■ **Activity**: In this exercise, return only the lines that run from the line with "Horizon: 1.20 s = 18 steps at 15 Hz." to the end of the entries below, both included. Pictures are not copied.

Segment Start: Records for the task

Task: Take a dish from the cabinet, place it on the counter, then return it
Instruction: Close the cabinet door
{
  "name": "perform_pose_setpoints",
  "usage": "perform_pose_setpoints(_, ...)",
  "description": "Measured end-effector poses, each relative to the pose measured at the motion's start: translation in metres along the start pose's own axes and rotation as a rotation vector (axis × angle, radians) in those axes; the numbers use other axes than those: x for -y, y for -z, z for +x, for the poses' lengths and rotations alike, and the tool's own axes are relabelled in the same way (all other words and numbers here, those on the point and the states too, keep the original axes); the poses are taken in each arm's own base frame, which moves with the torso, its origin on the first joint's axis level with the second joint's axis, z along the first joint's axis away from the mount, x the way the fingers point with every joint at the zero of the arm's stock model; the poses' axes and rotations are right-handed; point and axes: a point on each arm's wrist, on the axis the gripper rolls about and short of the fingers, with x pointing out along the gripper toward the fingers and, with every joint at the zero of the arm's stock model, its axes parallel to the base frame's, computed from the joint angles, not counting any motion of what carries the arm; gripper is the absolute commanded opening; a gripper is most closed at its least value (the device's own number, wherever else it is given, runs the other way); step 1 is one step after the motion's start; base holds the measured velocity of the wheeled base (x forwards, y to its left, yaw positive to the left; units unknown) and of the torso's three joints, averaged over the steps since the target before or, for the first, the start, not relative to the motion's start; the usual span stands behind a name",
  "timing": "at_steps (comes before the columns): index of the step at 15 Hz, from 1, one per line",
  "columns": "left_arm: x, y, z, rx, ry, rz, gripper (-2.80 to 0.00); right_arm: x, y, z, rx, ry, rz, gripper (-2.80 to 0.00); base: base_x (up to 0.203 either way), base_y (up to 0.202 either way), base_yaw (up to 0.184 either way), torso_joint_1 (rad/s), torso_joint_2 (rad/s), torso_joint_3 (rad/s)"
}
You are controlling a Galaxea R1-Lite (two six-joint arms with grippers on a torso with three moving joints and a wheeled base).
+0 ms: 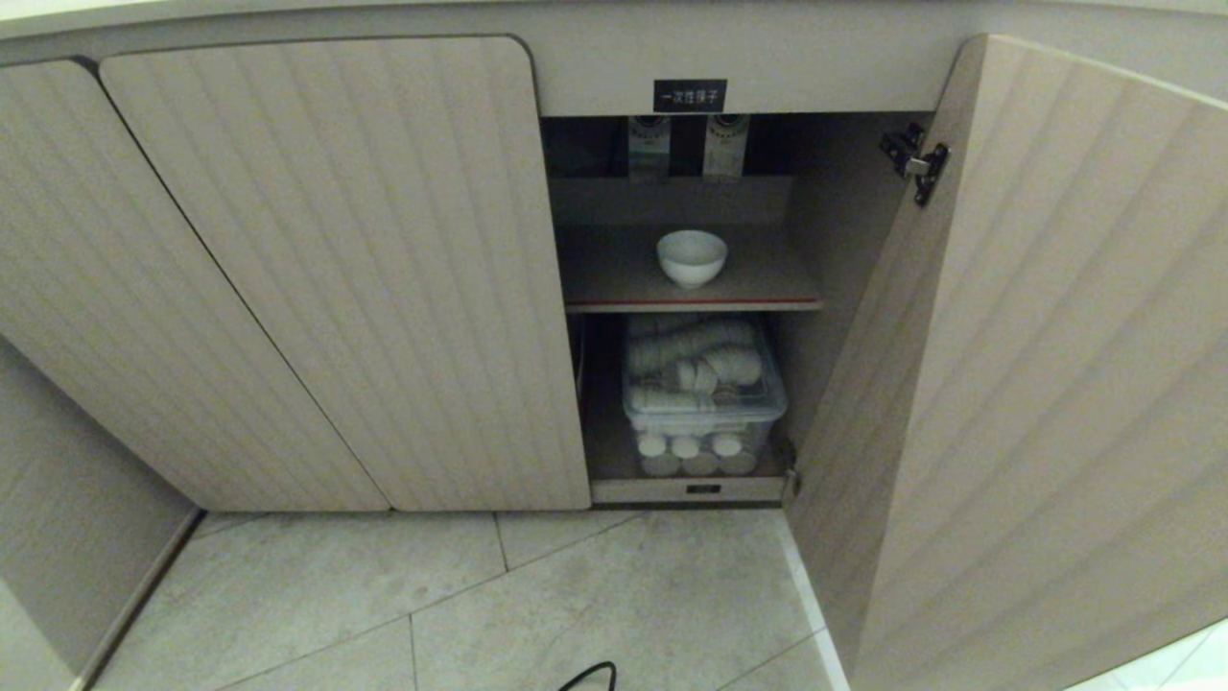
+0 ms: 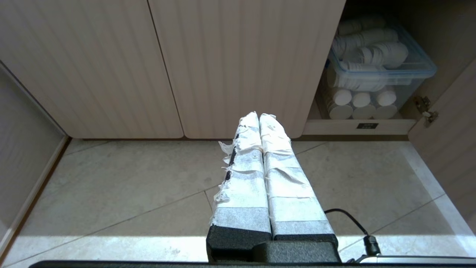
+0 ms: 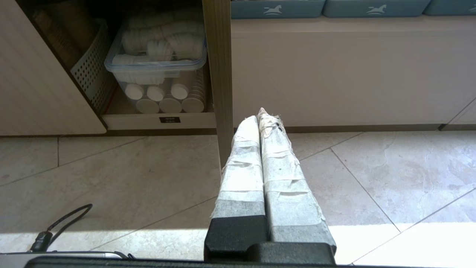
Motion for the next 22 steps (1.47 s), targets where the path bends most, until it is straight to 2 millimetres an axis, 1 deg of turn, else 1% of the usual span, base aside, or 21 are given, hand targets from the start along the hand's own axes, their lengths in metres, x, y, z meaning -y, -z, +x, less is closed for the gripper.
perform_pose_setpoints(22,0.0000,0.0000,0.0000,0.000,0.000,0.000,-2.80,0.0000,0.0000,0.0000,0.000,0.000,0.000,-2.80,0.000,0.000,0.000,0.000,0.00,0.000)
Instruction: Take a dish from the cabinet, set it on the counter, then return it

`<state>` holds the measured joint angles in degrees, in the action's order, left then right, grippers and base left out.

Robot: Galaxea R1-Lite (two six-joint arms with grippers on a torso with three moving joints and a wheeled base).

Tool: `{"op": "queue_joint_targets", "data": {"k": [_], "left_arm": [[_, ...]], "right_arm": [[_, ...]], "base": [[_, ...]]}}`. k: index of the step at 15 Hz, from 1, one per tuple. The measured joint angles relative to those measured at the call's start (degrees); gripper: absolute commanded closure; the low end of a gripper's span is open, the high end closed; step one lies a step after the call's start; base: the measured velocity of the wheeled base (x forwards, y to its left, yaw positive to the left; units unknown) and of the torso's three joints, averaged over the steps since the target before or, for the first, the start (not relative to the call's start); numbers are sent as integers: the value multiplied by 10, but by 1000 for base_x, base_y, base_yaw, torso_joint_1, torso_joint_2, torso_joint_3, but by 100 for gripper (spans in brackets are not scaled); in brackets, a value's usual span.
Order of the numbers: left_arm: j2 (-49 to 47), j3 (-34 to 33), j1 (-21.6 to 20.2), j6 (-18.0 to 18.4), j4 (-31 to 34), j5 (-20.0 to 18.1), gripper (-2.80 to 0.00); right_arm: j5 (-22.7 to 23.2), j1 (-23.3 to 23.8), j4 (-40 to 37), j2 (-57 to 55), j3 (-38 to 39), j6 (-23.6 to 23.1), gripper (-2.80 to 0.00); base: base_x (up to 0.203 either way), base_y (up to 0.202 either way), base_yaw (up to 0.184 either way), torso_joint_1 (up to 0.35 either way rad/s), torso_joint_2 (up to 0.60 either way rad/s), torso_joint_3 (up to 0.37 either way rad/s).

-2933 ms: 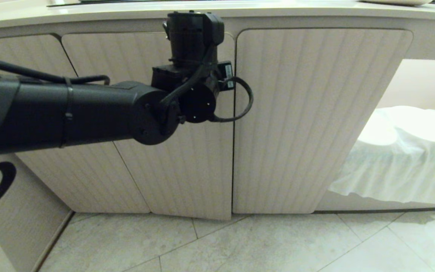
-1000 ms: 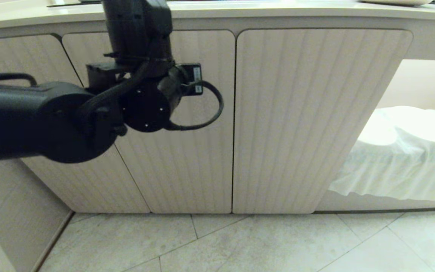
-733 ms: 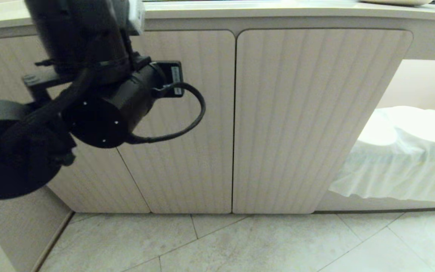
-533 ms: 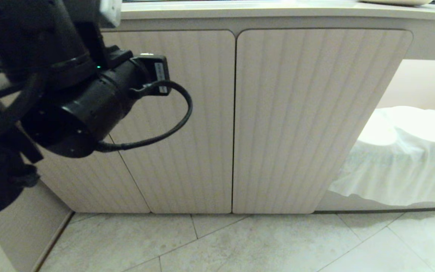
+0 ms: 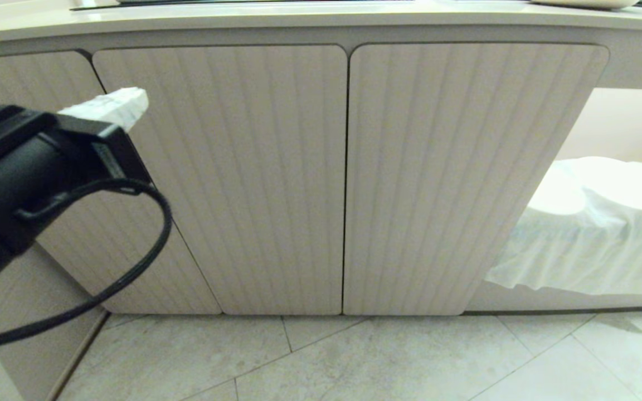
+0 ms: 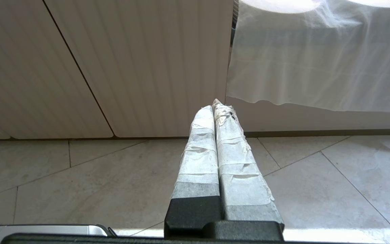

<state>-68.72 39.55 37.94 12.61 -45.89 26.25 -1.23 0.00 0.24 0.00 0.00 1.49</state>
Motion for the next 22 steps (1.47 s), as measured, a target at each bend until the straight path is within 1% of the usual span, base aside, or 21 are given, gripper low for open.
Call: {"op": "queue_joint_targets", "data": {"k": [1,2,4,6,8,9,12,15,16,19,22], "left_arm": [[28,-26,-22,0,2,-33,0],[56,-53,-50,0,7,-75,0],[101,-95,-115,-6,23,-157,0],[143,-136,-186,-20,43,-229,0],[195,-177,-237,-25,76,-284,0],[226,-199,-255,-26,95,-301,0],[321,-285,-307,-16,132,-323,0],[406,-364,-358,12,141,-336,0],[430,-378,-373,18,148,-337,0],[504,-393,-391,22,214,-329,0],[579,-395,-388,25,296,-303,0]], "right_arm": [[0,0,0,0,0,0,0],[0,0,0,0,0,0,0],[0,0,0,0,0,0,0],[0,0,0,0,0,0,0],[0,0,0,0,0,0,0],[0,0,0,0,0,0,0],[0,0,0,0,0,0,0],[0,0,0,0,0,0,0],[0,0,0,0,0,0,0],[0,0,0,0,0,0,0],[0,0,0,0,0,0,0]], "base": [[0,0,0,0,0,0],[0,0,0,0,0,0],[0,0,0,0,0,0],[0,0,0,0,0,0],[0,0,0,0,0,0],[0,0,0,0,0,0],[0,0,0,0,0,0],[0,0,0,0,0,0],[0,0,0,0,0,0],[0,0,0,0,0,0],[0,0,0,0,0,0]]}}
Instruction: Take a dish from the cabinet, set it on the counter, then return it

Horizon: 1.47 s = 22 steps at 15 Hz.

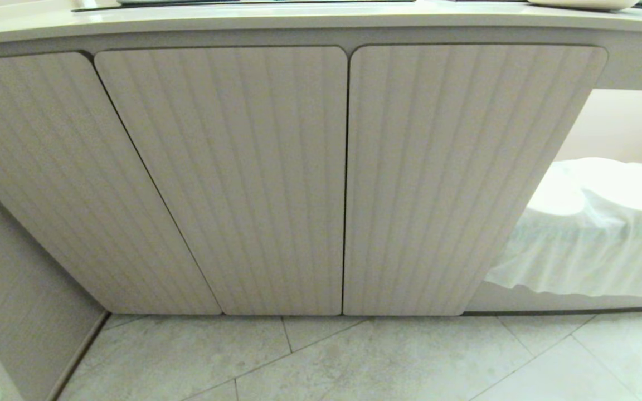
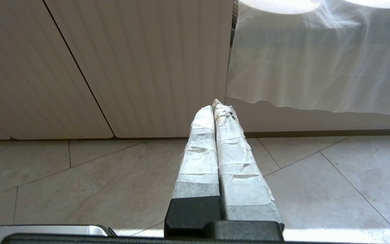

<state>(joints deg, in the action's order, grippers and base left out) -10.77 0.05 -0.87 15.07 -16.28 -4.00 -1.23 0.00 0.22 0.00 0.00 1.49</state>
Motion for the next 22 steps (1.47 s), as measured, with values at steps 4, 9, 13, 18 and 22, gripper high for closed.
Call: {"op": "queue_joint_targets", "data": {"k": [4,9,13,18,22], "left_arm": [[82,0,5,14,116,52,0],[106,0,6,-21,134,55,0],[107,0,6,-152,145,56,0],[107,0,5,-118,158,44,0],[107,0,5,-117,161,42,0]], "right_arm": [[0,0,0,0,0,0,0],[0,0,0,0,0,0,0],[0,0,0,0,0,0,0],[0,0,0,0,0,0,0],[0,0,0,0,0,0,0]], "base": [[0,0,0,0,0,0],[0,0,0,0,0,0],[0,0,0,0,0,0],[0,0,0,0,0,0],[0,0,0,0,0,0]]}}
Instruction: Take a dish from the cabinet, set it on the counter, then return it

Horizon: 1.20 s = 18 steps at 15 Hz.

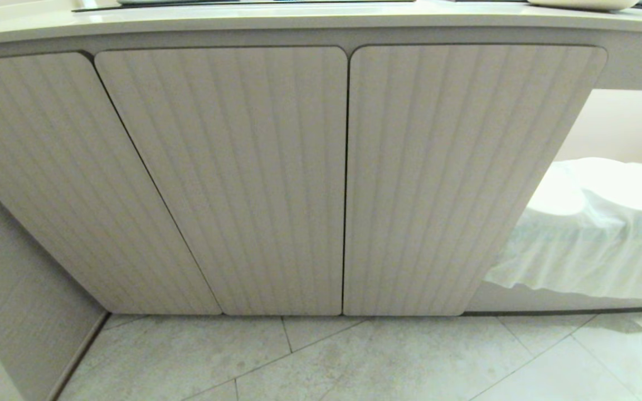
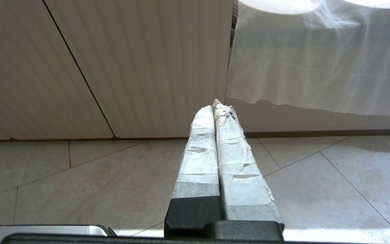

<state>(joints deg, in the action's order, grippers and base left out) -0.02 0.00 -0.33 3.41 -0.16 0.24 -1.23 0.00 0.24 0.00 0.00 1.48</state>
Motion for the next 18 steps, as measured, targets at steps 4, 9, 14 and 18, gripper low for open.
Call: {"op": "queue_joint_targets", "data": {"k": [4,9,14,18], "left_arm": [[0,0,0,-3,-1,0,0],[0,0,0,-4,0,0,0],[0,0,0,-4,0,0,0],[0,0,0,-4,0,0,0]], "right_arm": [[0,0,0,0,0,0,0],[0,0,0,0,0,0,0],[0,0,0,0,0,0,0],[0,0,0,0,0,0,0]], "base": [[0,0,0,0,0,0],[0,0,0,0,0,0],[0,0,0,0,0,0],[0,0,0,0,0,0]]}}
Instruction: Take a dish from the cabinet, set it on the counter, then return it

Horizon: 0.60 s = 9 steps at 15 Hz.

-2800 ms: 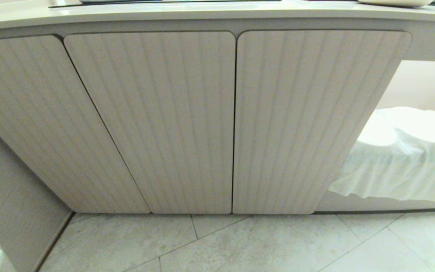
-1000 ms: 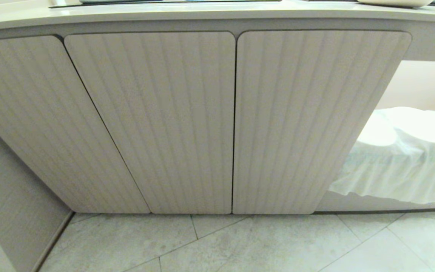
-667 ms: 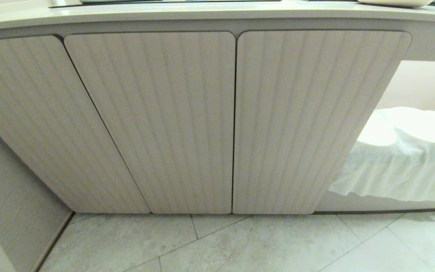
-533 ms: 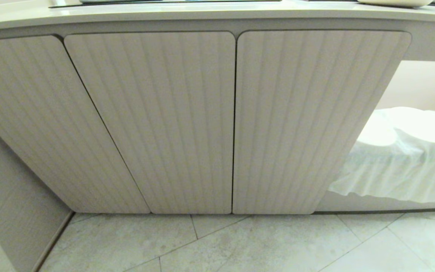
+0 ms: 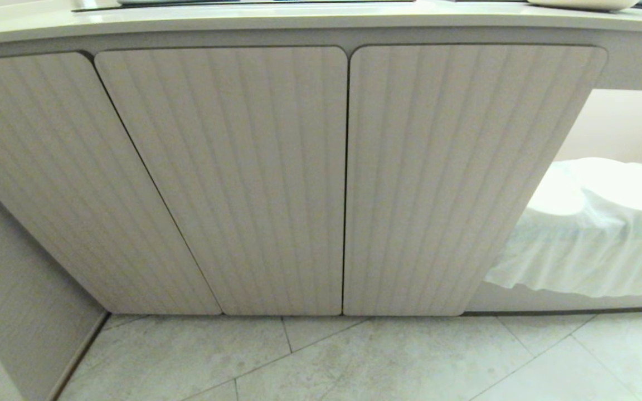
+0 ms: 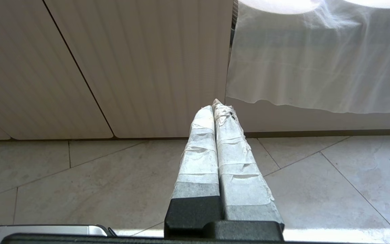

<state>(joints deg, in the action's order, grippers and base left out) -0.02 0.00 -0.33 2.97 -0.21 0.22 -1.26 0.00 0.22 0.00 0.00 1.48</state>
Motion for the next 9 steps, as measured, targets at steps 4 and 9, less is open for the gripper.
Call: {"op": "queue_joint_targets", "data": {"k": [4,9], "left_arm": [[0,0,0,0,0,0,0],[0,0,0,0,0,0,0]], "right_arm": [[0,0,0,0,0,0,0],[0,0,0,0,0,-1,0]], "base": [[0,0,0,0,0,0],[0,0,0,0,0,0]]}}
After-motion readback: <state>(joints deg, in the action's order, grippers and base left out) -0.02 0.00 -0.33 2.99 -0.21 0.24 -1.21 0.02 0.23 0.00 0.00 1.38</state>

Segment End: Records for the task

■ **Answer box**:
Horizon: 1.20 s = 18 steps at 15 Hz.


<state>(joints deg, in the action's order, grippers and base left out) -0.02 0.00 -0.33 3.41 -0.16 0.24 -1.23 0.00 0.24 0.00 0.00 1.48</state>
Motion for the next 18 steps, as measured, targets at steps 4, 9, 14 and 18, gripper low for open.
Call: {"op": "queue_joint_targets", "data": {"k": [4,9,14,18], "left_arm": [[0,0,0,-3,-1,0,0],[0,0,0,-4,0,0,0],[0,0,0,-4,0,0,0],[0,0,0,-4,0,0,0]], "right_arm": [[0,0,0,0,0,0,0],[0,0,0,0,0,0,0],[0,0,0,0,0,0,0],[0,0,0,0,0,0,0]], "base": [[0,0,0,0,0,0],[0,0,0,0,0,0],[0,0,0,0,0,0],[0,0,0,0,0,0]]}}
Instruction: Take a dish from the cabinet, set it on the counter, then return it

Horizon: 0.60 s = 9 steps at 15 Hz.

-2800 ms: 
-1000 ms: 
-667 ms: 
-533 ms: 
+0 ms: 
+0 ms: 

<state>(joints deg, in the action's order, grippers and base left out) -0.02 0.00 -0.33 2.97 -0.21 0.22 -1.26 0.00 0.22 0.00 0.00 1.48</state>
Motion for the next 9 steps, as measured, targets at steps 4 and 9, less is open for the gripper.
Call: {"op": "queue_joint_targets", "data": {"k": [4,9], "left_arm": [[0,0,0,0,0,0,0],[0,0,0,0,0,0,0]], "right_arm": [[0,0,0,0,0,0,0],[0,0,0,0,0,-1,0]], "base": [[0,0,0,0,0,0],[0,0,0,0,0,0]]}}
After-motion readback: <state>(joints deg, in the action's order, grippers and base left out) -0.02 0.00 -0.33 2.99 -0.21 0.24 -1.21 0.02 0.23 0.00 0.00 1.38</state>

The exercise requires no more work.